#### Task to complete:
Each line of the records that holds the word "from" should be copied out.

#### Supplied material:
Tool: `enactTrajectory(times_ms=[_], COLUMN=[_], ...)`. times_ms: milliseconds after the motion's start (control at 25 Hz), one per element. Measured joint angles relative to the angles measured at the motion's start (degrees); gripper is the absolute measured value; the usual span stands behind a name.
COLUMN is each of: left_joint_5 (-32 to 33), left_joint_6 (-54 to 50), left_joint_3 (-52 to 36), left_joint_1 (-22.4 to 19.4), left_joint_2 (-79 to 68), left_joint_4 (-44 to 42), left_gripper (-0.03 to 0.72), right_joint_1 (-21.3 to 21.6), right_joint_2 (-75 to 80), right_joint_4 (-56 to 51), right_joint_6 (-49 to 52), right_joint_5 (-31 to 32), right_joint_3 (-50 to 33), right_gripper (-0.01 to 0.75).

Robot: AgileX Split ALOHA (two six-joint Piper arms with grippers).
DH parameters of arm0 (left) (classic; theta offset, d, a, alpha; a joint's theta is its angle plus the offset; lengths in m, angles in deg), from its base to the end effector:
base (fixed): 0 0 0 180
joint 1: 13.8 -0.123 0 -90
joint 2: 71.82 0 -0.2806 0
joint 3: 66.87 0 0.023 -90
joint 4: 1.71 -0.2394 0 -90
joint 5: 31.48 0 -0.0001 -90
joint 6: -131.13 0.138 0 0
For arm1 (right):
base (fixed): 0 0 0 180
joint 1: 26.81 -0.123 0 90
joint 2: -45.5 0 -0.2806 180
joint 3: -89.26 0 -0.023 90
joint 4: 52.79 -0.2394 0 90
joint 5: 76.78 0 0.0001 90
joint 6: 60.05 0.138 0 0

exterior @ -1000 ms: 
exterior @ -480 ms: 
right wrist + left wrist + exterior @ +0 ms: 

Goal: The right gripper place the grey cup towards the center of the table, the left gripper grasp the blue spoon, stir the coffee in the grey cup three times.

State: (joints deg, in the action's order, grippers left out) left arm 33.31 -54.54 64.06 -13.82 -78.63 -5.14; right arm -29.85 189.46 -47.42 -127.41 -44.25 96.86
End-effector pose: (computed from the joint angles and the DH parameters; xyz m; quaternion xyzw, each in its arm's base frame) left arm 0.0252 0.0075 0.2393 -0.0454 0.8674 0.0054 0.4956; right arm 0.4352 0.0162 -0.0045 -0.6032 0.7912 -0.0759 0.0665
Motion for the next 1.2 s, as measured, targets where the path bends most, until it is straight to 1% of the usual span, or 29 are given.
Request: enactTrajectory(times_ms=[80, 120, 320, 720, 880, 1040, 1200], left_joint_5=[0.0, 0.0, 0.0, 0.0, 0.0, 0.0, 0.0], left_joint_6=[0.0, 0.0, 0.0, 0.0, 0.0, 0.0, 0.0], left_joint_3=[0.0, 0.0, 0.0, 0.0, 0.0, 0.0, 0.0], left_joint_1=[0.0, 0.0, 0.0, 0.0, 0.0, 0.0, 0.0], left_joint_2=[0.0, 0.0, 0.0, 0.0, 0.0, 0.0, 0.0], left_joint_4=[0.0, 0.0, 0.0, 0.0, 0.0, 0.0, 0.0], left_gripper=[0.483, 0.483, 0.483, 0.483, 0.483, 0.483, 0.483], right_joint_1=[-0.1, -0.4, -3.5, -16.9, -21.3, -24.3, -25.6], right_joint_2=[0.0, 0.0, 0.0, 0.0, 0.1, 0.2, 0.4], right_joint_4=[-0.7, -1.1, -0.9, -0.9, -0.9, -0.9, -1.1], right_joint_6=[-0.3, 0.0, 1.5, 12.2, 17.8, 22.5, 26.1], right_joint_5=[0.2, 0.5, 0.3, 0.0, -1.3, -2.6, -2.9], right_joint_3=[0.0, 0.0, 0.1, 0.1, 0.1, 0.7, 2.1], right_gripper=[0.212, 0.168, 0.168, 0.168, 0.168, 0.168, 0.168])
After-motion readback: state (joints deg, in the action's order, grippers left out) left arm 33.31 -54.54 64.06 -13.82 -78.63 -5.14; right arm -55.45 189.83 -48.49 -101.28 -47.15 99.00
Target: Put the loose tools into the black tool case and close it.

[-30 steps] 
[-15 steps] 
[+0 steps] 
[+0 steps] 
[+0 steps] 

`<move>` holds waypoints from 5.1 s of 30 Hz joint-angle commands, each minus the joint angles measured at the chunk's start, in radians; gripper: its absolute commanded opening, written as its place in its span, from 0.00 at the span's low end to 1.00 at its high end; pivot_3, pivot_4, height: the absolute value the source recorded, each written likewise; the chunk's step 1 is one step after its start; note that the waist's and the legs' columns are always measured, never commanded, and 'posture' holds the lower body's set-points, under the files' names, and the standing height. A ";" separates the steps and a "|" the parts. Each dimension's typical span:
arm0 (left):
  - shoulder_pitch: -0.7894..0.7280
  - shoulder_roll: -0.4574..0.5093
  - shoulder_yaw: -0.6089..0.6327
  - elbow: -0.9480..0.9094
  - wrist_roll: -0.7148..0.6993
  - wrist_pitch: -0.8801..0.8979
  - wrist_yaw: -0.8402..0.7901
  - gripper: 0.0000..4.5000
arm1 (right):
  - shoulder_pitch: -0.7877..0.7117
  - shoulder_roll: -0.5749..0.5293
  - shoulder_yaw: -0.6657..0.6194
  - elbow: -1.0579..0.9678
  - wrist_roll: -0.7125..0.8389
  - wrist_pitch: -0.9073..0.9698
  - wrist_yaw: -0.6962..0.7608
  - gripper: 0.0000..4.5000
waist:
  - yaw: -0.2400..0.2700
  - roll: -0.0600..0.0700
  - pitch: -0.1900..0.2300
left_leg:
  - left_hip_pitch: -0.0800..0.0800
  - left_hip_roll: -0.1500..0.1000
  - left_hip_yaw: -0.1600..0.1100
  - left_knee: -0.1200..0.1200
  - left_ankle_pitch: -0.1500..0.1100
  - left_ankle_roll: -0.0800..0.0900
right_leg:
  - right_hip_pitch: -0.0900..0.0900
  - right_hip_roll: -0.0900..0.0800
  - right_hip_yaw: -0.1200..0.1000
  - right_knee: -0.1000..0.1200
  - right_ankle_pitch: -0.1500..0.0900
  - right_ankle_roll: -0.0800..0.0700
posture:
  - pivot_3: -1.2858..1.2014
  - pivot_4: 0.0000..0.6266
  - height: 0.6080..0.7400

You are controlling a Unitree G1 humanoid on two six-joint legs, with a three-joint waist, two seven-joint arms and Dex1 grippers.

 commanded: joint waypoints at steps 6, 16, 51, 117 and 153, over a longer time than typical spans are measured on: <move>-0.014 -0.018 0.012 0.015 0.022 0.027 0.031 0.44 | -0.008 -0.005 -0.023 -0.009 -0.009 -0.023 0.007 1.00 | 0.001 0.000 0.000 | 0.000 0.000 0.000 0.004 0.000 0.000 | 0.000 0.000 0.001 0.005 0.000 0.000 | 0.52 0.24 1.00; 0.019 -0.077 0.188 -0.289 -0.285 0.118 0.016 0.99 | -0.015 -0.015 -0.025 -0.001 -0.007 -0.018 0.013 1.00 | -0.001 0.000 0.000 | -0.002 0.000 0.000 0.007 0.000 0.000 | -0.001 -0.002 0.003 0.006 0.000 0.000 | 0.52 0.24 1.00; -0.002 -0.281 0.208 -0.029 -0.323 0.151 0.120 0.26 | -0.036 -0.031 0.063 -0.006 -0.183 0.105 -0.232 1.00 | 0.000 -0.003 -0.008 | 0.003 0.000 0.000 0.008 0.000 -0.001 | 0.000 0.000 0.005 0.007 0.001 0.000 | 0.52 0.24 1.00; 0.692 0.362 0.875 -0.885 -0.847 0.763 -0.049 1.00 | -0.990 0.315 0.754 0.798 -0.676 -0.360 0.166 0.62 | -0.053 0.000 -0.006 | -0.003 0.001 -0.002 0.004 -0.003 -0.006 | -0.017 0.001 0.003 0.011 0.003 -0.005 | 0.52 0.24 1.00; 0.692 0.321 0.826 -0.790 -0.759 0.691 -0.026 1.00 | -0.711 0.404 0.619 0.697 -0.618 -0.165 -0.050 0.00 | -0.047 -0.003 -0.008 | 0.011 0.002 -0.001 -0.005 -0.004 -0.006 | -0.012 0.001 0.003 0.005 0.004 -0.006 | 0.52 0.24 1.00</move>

#### Response to the exercise:
DH parameters of arm0 (left) (classic; theta offset, d, a, alpha; a joint's theta is its angle plus the offset; lengths in m, angles in deg), from its base to the end effector:
End-effector pose: (computed from the joint angles and the DH parameters; xyz m; quaternion xyzw, each in its arm's base frame) left arm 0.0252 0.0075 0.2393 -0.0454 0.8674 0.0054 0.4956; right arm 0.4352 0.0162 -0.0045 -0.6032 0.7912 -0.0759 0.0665
`<move>` holds waypoints from 5.1 s of 30 Hz joint-angle commands, each minus the joint angles measured at the chunk's start, in radians; gripper: its absolute commanded opening, written as its place in its span, from 0.00 at the span's low end to 1.00 at its high end; pivot_3, pivot_4, height: the absolute value the source recorded, each written likewise; the chunk's step 1 is one step after its start; note that the waist's and the legs' columns are always measured, never commanded, and 'posture' holds the lower body's set-points, under the files' names, and the standing height. A ";" separates the steps and a "|" the parts. Each dimension's typical span:

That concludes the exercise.